◆ **WHAT YOU WILL DO**: Search the entries for the word "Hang". Copy each line in which it is found.

◆ **SUPPLIED INFORMATION**:
• • • • •
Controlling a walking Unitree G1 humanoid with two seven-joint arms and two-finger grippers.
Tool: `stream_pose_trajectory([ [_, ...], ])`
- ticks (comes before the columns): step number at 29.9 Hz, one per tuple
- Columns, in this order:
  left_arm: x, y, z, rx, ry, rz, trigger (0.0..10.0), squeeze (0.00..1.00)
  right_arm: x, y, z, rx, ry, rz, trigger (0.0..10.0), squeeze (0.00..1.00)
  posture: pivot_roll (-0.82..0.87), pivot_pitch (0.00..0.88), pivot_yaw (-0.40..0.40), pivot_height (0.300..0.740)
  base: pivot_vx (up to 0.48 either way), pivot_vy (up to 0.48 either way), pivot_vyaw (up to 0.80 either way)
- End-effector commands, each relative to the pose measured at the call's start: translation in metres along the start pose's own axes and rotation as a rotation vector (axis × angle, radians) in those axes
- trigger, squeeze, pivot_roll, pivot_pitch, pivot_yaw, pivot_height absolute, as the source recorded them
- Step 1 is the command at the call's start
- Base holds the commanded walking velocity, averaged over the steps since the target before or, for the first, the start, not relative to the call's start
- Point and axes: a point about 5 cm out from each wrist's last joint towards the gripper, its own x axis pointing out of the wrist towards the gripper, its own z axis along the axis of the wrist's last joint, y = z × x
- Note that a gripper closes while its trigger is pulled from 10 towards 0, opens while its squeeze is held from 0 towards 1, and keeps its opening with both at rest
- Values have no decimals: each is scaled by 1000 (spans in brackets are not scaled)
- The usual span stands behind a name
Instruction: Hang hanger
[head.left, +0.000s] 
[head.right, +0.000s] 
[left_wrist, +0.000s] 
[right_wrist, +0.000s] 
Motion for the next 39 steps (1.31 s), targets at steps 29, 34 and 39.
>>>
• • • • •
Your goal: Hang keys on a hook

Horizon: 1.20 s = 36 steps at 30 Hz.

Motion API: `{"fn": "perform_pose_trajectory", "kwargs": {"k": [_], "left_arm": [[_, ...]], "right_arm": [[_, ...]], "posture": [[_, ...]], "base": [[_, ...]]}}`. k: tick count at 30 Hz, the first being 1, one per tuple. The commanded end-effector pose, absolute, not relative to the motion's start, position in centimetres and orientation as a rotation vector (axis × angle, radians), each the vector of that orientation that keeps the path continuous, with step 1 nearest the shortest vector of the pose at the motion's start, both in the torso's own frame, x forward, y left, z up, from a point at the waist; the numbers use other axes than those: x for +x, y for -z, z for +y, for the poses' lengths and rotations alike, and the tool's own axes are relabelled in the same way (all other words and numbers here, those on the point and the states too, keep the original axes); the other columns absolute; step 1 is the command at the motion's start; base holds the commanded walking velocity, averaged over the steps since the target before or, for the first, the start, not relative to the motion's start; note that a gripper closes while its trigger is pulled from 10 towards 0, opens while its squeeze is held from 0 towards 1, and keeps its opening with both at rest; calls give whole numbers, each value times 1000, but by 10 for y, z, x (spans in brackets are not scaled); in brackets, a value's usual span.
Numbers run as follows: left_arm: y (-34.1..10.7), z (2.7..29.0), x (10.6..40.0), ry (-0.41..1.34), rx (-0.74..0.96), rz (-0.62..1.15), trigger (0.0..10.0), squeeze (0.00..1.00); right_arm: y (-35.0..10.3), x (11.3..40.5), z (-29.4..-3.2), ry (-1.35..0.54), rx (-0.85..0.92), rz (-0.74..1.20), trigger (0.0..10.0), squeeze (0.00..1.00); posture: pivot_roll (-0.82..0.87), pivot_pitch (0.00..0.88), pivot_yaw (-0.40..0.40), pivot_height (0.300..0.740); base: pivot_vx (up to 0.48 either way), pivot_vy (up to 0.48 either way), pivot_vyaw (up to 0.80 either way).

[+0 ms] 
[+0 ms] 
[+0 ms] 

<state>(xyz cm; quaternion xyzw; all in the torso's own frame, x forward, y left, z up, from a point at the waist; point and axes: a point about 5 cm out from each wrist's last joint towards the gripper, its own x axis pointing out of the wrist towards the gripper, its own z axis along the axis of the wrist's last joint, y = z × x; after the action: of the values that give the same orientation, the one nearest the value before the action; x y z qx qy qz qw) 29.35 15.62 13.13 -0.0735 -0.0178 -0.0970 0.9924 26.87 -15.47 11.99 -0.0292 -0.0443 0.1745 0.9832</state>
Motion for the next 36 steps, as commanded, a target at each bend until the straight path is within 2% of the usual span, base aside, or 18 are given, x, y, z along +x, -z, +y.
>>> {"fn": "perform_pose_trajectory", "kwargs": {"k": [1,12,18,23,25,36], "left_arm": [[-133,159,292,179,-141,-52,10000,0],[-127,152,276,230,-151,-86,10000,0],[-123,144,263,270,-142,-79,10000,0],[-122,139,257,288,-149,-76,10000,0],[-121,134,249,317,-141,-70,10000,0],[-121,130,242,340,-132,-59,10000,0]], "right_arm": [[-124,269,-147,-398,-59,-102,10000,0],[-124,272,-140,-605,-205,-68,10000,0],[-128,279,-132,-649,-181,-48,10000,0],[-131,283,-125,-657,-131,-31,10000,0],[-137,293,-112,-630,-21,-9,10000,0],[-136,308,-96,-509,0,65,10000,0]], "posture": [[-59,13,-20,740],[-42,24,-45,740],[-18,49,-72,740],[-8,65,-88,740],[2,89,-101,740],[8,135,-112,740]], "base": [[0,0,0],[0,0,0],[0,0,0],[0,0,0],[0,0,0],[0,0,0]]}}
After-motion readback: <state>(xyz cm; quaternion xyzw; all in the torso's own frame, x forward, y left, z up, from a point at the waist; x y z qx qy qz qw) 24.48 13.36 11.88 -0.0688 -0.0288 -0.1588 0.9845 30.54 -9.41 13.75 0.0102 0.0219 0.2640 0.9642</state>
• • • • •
◆ **FINISHED EXERCISE**:
Instruction: Hang hanger
Your goal: Hang keys on a hook

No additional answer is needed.